Weighted information and entropy rates

The weighted entropy $H^{\rm w}_\phi (X)=H^{\rm w}_\phi (f)$ of a random variable $X$ with values $x$ and a probability-mass/density function $f$ is defined as the mean value ${\mathbb E} I^{\rm w}_\phi(X)$ of the weighted information $I^{\rm w}_\phi (x)=-\phi (x)\log\,f(x)$. Here $x\mapsto\phi (x)\in{\mathbb R}$ is a given weight function (WF) indicating a 'value' of outcome $x$. For an $n$-component random vector ${\mathbf{X}}_0^{n-1}=(X_0,\ldots ,X_{n-1})$ produced by a random process ${\mathbf{X}}=(X_i,i\in{\mathbb Z})$, the weighted information $I^{\rm w}_{\phi_n}({\mathbf x}_0^{n-1})$ and weighted entropy $H^{\rm w}_{\phi_n}({\mathbf{X}}_0^{n-1})$ are defined similarly, with an WF $\phi_n({\mathbf x}_0^{n-1})$. Two types of WFs $\phi_n$ are considered, based on additive and a multiplicative forms ($\phi_n({\mathbf x}_0^{n-1})=\sum\limits_{i=0}^{n-1}{\varphi} (x_i)$ and $\phi_n({\mathbf x}_0^{n-1})=\prod\limits_{i=0}^{n-1}{\varphi} (x_i)$, respectively).
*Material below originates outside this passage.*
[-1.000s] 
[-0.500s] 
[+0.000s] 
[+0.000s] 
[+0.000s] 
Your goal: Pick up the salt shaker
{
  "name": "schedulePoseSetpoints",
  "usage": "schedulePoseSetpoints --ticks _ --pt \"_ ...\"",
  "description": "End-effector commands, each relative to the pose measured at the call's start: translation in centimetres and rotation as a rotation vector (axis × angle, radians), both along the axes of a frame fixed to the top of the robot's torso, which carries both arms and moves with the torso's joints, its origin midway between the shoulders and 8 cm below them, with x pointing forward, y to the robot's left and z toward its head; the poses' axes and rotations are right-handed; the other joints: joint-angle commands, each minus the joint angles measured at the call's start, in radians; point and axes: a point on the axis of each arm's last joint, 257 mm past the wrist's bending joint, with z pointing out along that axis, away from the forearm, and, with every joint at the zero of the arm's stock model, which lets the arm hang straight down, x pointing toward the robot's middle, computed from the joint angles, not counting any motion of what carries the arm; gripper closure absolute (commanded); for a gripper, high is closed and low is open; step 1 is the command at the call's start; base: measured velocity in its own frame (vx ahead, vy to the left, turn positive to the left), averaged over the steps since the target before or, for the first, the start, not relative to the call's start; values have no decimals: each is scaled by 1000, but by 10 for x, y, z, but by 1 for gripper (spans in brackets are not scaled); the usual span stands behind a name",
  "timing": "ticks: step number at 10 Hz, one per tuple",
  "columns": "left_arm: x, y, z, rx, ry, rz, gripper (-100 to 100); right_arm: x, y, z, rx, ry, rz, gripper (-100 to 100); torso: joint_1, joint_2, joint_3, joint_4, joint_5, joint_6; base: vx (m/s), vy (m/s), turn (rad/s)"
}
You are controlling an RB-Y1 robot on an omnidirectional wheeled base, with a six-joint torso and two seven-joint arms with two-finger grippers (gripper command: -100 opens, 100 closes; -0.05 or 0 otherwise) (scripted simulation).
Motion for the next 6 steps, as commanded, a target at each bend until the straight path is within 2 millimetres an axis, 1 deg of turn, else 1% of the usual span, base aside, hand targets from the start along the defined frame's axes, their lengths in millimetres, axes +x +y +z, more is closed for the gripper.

The focus is upon ${\it rates}$ of the weighted entropy and information, regarded as parameters related to ${\mathbf{X}}$. We show that, in the context of ergodicity, a natural scale for an asymptotically additive/multiplicative WF is $\frac{1}{n^2}H^{\rm w}_{\phi_n}({\mathbf{X}}_0^{n-1})$ and $\frac{1}{n}\log\;H^{\rm w}_{\phi_n}({\mathbf{X}}_0^{n-1})$, respectively. This gives rise to ${\it primary}$ ${\it rates}$. The next-order terms can also be identified, leading to ${\it secondary}$ ${\it rates}$. We also consider emerging generalisations of the Shannon-McMillan-Breiman theorem.